THE PROBLEM — Only one stretch of the data is wanted: the line containing "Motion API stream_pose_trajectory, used", the line containing "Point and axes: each", and every line between them, copied exactly.

[Source data]
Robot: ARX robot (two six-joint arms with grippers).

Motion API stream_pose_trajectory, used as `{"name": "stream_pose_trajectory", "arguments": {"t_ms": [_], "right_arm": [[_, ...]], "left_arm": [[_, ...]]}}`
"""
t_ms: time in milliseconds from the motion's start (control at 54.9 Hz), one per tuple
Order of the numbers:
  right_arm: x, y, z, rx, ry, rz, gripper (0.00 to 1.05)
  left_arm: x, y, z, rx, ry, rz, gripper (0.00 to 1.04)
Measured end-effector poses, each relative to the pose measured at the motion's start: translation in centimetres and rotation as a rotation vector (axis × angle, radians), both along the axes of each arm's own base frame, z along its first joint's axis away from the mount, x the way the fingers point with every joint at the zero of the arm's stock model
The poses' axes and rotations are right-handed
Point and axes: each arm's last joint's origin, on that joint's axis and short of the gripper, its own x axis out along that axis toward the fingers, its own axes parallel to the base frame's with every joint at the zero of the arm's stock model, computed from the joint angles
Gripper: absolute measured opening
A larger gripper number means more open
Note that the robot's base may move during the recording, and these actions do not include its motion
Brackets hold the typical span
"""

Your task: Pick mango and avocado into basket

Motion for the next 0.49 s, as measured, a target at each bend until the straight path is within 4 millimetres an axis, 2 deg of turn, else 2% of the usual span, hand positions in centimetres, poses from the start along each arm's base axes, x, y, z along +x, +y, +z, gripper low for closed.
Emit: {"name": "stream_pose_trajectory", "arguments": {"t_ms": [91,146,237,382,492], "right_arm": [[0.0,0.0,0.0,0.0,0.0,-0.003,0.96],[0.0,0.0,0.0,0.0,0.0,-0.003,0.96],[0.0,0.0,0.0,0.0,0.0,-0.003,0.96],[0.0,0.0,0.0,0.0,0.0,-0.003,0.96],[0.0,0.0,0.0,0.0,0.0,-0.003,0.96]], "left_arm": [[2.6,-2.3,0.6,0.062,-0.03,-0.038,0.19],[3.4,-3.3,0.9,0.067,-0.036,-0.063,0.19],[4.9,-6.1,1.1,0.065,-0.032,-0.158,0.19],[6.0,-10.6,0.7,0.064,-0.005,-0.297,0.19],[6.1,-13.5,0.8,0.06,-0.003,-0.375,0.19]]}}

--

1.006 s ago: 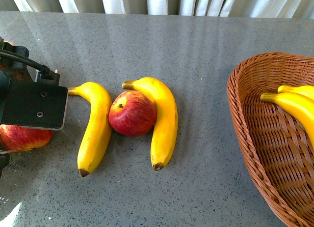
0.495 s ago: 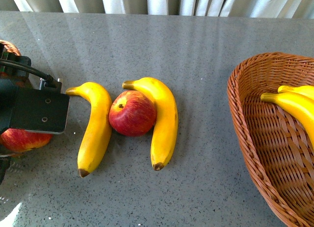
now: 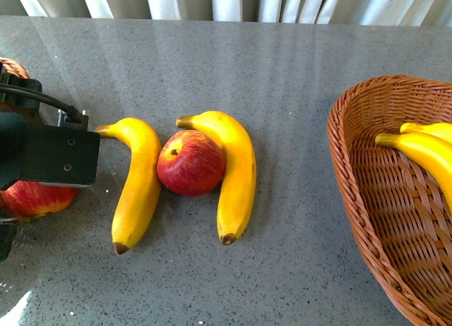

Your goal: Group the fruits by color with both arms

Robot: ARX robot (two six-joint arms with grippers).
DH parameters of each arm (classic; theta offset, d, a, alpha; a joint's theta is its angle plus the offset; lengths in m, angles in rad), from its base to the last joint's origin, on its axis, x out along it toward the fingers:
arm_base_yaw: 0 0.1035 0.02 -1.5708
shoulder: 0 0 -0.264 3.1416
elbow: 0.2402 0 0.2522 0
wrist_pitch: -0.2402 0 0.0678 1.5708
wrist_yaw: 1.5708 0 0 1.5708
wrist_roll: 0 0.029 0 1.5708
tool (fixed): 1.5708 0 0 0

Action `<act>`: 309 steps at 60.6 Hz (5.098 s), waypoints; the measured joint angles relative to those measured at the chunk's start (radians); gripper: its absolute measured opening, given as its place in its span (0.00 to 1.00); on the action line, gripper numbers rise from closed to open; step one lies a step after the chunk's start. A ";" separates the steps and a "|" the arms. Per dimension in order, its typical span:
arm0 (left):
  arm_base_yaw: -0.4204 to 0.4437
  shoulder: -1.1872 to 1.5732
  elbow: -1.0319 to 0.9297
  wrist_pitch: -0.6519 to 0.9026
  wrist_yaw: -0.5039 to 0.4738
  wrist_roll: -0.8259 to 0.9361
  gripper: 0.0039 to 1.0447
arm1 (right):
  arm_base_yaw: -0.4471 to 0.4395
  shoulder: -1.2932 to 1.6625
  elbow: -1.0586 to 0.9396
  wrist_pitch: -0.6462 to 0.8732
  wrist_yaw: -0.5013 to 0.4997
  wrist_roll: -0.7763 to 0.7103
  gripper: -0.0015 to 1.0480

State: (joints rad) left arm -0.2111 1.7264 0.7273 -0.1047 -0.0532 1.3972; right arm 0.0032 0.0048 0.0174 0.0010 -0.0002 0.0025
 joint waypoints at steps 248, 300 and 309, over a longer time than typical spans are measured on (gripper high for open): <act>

WRITTEN SOLUTION —
Motion API stream_pose_trajectory, used as `{"name": "stream_pose_trajectory", "arguments": {"t_ms": [_], "right_arm": [[_, ...]], "left_arm": [[_, ...]]}}`
"""
t_ms: time in milliseconds from the motion's start (control at 54.9 Hz), one per tuple
Order of the numbers:
  right_arm: x, y, z, rx, ry, rz, gripper (0.00 to 1.05)
  left_arm: x, y, z, rx, ry, rz, gripper (0.00 to 1.04)
Measured end-effector poses, each relative to the pose measured at the motion's start: translation in centimetres and rotation as a rotation vector (axis × angle, radians), both along the axes of each arm's own base frame, z along its first joint's axis away from the mount, x the way the fingers point with every joint at the zero of the arm's stock model
The poses' axes and rotations are right-handed
Point and axes: each arm's last joint's origin, on that joint's axis and short of the gripper, its own x axis out along that axis toward the fingers, its own axes parallel to the base frame's with every joint at the zero of the arm's stock model, computed from the joint angles

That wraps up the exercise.